Под обломанными ветвями огромной раскидистой ели был сооружён небольшой шалаш, он так хорошо вписывался в пейзаж, замаскирован, что, проходя рядом с ним, надо было очень постараться, чтобы заметить его. Внутри было темно и кто-то, изредка похрапывая, сердито сопел.
– Садитесь, – пригласил незнакомец, показывая пальцем на бревно, валявшееся перед входом. Мы как по команде сразу же сели на лесной диван и переглянулись между собой, не понимая до конца, зачем люди живут в лесу, когда есть квартиры и дома.
– Птица, это ещё кто такие? – спросила невесть откуда появившаяся голова молодой девушки из отверстия в шалаше, её спутанные волосы, в которых застряли еловые иголки, щепки и прочий мусор, смешно лохматились. – Ты что, совсем сдурел, водишь сюда кого попало.
– Знакомьтесь, это моя шалашовка Катя.
– Дурак, – ответила Катя и исчезла в глубине хибары.
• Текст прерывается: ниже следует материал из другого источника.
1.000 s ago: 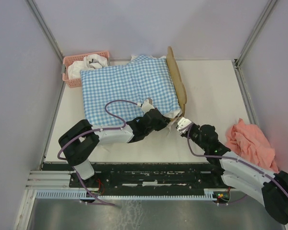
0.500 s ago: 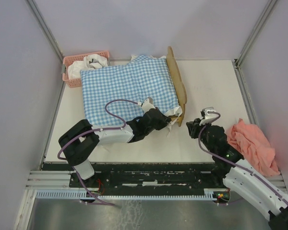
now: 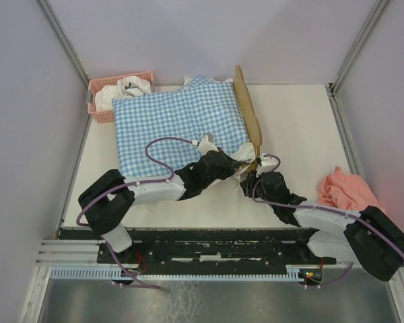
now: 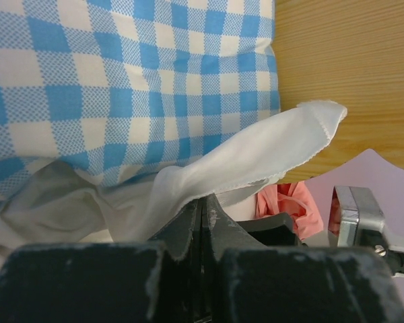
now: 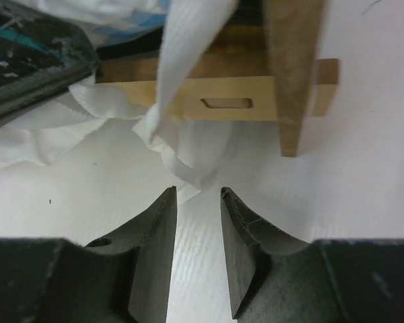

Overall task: Set up the pet bed
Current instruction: Tie the ropes to the bed frame.

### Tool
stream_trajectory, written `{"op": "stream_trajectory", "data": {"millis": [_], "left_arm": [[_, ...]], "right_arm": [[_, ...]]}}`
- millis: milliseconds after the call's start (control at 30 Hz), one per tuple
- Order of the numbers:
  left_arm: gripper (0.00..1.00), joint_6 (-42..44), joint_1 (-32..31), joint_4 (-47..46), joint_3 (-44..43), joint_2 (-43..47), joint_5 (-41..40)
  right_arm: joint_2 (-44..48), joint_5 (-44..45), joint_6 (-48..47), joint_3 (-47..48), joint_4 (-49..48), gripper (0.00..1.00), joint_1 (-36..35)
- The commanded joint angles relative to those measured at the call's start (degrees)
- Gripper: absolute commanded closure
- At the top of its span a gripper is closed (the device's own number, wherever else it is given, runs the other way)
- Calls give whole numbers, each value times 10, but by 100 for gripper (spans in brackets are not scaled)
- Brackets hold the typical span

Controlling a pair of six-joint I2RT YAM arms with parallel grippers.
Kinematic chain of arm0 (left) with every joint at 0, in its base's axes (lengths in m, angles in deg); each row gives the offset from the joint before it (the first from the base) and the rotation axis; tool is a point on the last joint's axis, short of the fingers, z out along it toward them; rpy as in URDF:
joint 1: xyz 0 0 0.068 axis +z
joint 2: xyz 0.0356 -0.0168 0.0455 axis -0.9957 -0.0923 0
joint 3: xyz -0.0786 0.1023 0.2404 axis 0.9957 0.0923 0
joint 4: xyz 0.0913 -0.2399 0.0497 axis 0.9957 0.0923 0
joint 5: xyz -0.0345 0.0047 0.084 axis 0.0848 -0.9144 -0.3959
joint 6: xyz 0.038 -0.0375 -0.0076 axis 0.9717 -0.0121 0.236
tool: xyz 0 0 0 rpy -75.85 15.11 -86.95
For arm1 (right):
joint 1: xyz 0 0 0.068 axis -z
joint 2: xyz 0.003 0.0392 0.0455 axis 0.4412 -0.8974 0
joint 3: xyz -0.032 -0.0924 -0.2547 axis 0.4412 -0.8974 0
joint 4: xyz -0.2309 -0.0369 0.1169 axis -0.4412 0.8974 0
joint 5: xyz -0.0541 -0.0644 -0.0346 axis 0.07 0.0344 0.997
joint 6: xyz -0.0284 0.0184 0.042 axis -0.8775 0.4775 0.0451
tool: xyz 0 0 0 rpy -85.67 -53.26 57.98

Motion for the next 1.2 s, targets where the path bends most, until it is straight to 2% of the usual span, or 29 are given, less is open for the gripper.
{"op": "stream_trajectory", "data": {"millis": [0,133,433,800,900,967,1033,1167], "left_arm": [[97,27,3,-23,-7,21,-18],[97,27,3,-21,-6,22,-19],[97,28,4,-26,1,28,-24],[97,25,4,-29,4,26,-24],[97,26,4,-30,4,27,-27],[97,30,3,-31,4,27,-27],[97,43,4,-38,6,31,-27],[97,89,4,-68,12,48,-25]], "right_arm": [[-57,20,-20,-6,-167,59,-27],[-105,42,-34,-5,-208,59,-47],[-137,114,-64,-22,-253,59,-68],[-193,130,-57,-15,-278,61,-71],[-206,140,-57,-18,-288,68,-71],[-208,145,-58,-23,-298,79,-72],[-204,160,-63,-27,-297,95,-71],[-172,206,-75,-32,-260,98,-71]]}}
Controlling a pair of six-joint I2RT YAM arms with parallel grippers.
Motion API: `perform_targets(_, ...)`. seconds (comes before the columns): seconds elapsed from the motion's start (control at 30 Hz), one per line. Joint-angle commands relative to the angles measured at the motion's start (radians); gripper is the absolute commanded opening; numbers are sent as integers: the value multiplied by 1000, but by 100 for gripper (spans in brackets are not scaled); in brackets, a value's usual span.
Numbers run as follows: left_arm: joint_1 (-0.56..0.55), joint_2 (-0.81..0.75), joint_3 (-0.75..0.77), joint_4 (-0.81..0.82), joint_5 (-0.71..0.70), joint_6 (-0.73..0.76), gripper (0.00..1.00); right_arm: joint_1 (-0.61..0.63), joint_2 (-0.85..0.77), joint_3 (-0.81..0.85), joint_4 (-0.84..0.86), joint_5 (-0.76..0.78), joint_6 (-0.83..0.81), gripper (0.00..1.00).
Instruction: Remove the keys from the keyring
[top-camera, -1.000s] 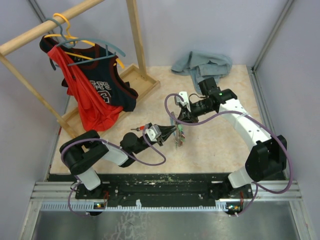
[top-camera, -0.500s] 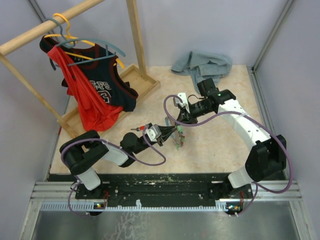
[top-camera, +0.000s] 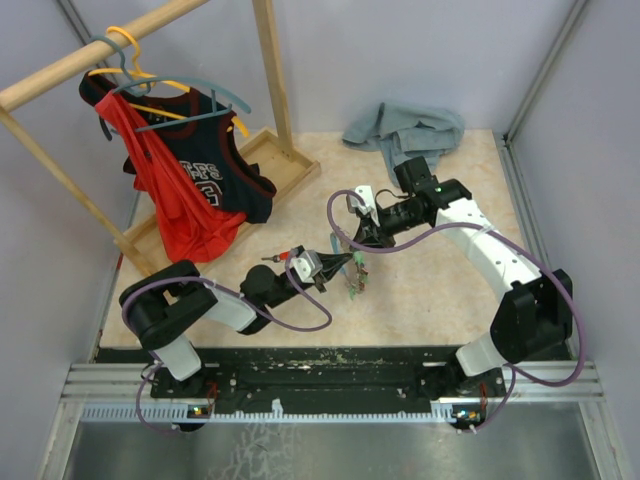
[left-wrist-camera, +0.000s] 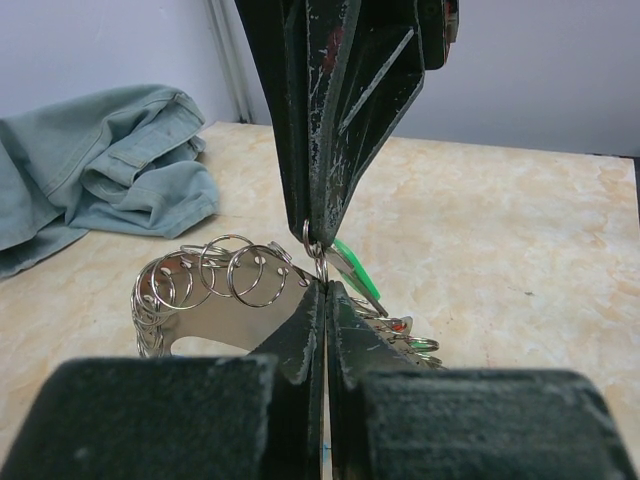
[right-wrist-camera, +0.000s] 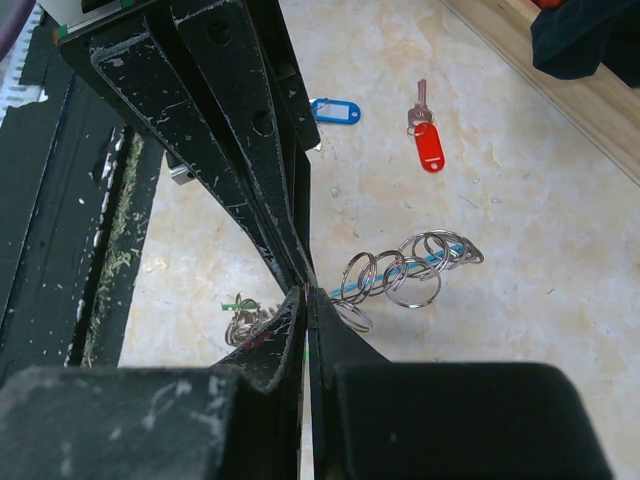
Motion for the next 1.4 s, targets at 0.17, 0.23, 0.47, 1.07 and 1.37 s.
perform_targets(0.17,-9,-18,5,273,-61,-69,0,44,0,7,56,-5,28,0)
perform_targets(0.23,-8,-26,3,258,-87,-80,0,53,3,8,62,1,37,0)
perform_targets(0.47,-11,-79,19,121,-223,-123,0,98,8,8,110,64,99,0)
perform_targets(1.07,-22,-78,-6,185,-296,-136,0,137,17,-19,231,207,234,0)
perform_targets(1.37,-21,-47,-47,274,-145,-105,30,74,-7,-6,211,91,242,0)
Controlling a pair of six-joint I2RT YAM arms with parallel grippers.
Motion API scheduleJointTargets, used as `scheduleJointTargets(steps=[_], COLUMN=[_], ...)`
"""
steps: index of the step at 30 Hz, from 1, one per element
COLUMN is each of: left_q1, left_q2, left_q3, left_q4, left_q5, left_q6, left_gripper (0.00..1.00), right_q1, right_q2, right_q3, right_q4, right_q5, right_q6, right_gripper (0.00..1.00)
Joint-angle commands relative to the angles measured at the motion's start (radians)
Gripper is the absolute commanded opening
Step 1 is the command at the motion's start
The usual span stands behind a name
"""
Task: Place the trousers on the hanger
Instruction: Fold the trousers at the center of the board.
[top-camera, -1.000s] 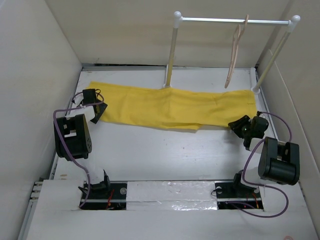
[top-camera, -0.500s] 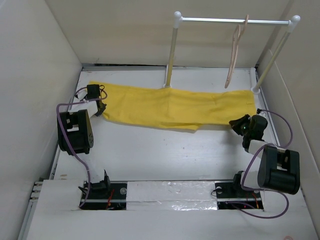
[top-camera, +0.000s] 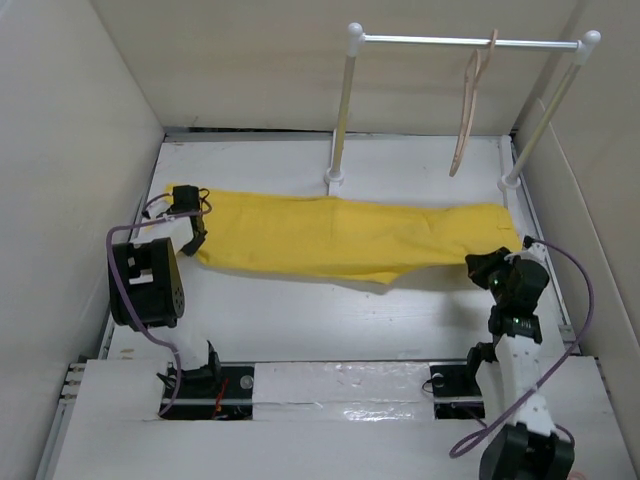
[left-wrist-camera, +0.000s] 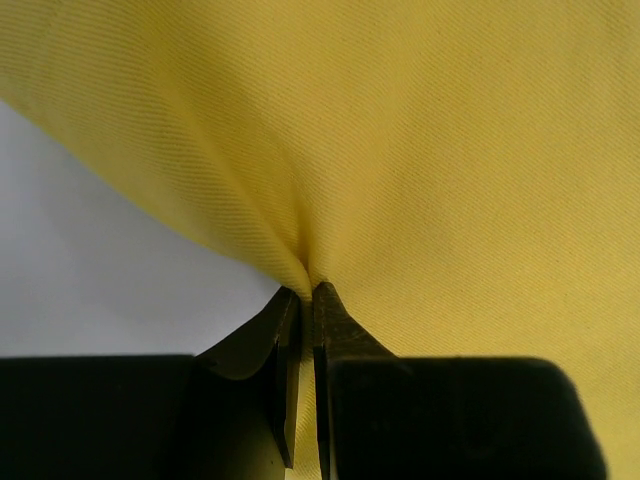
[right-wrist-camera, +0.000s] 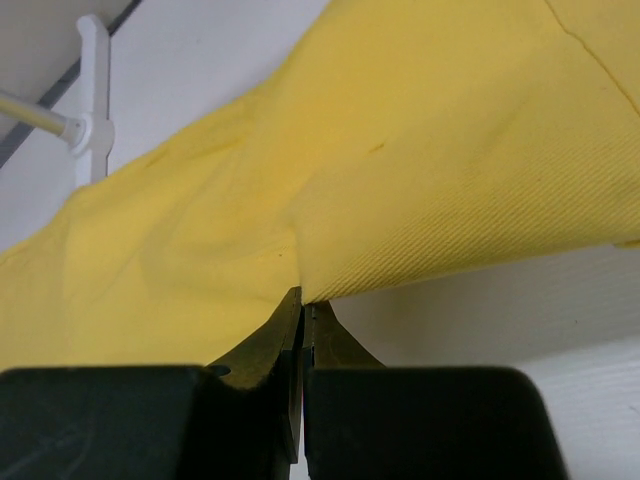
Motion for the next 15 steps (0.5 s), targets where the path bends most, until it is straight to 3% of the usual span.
scheduleJointTargets(steps=[1, 2, 6, 7, 8, 9, 10, 12, 13, 15], left_q1=[0.036, 0.036, 0.046, 0.046, 0.046, 0.046, 0.037, 0.012, -0.002, -0.049], left_q2=[-0.12, -0.146, -0.293, -0.315, -0.335, -0.365, -0.378, -0.407, -0.413, -0.431], left_q3=[-0.087, -0.103, -0.141, -0.146, -0.153, -0.153, -0.149, -0.135, -0.129, -0.107], left_q4=[-0.142, -0.165, -0.218, -0.214, -0.184, -0.168, -0.159, -0.113, -0.099, -0.058], left_q5=[-0.15, -0.159, -0.211, -0.205, -0.196, -0.173, -0.165, -0.129, -0.115, -0.063], left_q6=[-0.038, -0.063, -0.122, -0.123, -0.111, -0.082, -0.075, -0.052, -0.034, -0.018], left_gripper=[0.0, 0.0, 0.0, 0.0, 0.03, 0.12, 0.31, 0.51, 0.59, 0.59], right_q1=[-0.025, -0.025, -0.025, -0.034, -0.034, -0.034, -0.034, -0.034, -0.034, -0.045], right_q2=[-0.223, -0.341, -0.522, -0.53, -0.526, -0.483, -0.451, -0.38, -0.307, -0.244], right_q3=[0.01, 0.015, 0.012, 0.009, 0.009, 0.03, 0.041, 0.058, 0.068, 0.072], right_q4=[-0.25, -0.295, -0.459, -0.452, -0.445, -0.438, -0.433, -0.401, -0.39, -0.352], right_q5=[0.059, 0.061, 0.024, 0.047, 0.056, 0.061, 0.07, 0.087, 0.113, 0.116], right_q6=[-0.083, -0.084, -0.043, -0.035, -0.033, -0.044, -0.052, -0.07, -0.07, -0.067], right_gripper=[0.0, 0.0, 0.06, 0.24, 0.34, 0.51, 0.6, 0.75, 0.85, 0.88])
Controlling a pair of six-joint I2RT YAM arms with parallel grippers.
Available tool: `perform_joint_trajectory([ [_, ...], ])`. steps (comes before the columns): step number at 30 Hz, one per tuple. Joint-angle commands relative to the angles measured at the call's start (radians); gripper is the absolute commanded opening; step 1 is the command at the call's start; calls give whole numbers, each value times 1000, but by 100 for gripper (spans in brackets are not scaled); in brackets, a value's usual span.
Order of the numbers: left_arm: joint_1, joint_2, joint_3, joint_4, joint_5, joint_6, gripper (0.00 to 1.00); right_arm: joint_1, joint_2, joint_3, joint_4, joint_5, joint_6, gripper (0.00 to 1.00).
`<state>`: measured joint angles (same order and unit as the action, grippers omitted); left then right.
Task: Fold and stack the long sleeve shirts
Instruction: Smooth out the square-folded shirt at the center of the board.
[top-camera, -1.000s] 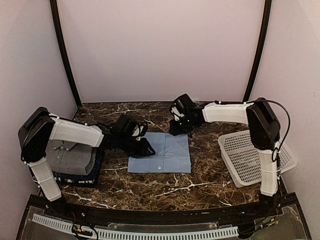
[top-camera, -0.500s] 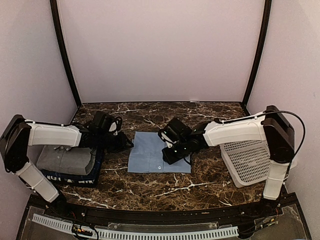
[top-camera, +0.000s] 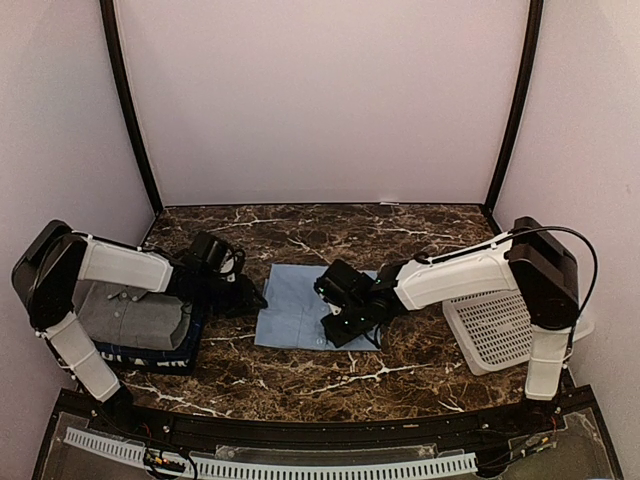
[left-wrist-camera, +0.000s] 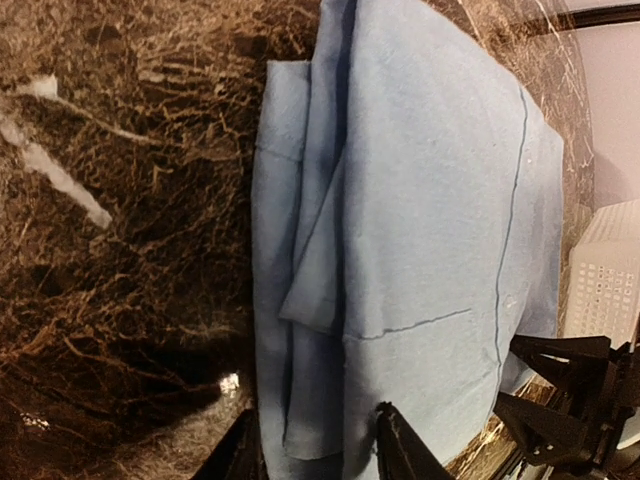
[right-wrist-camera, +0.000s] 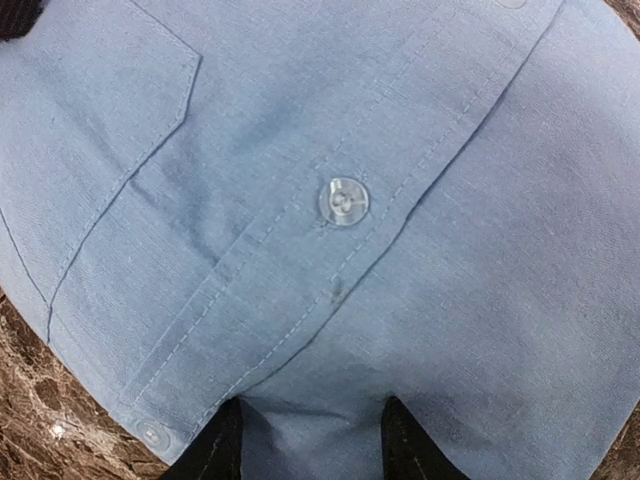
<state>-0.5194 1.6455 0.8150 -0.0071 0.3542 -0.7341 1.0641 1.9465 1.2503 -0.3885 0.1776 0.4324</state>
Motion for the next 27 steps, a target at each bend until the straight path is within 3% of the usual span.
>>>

Через минуту она полностью вышла из неё в одной полупрозрачной ночнушке и села, поёживаясь, рядом с нами на кончик бревна.
– Жрать охота, – просто сказала она, потягиваясь, и потёрла ступни ног друг об друга, – слышишь, Птица, слетай в булочную за хлебом и масла не забудь купить со сгущёнкой.
– Ага, щас, разбежался.
– Не хочешь как хочешь, придётся мне твоих друзей съесть, – и щёлкнула зубами, повернувшись лицом к нам. Все засмеялись. Я стал рассматривать Птицу. Он был весь в татуировках, на левой руке выше кисти белели на смуглой коже один за другим шесть шрамов. На ноге незаживающая большая болячка, из которой проступали рубиновые капельки крови. Хоть он и держался браво, но напоминал молодое деревце, сильно потрёпанное жизнью, растущее на голой скале над обрывом, израненное, но полное молодого оптимизма и жизни.
Она же было полная противоположность ему. Несмотря на растрёпанный вид, в её красивых чертах лица чувствовалось благородство. Под соломенными волосами оказались чёрные брови и светлые глаза, полные смеха, постоянно сменяющиеся на лукавый прищур.
– Вы придёте к нам опять?
– Придём обязательно, придём.
– Никому не говорите, что видели меня, это будет наша тайна.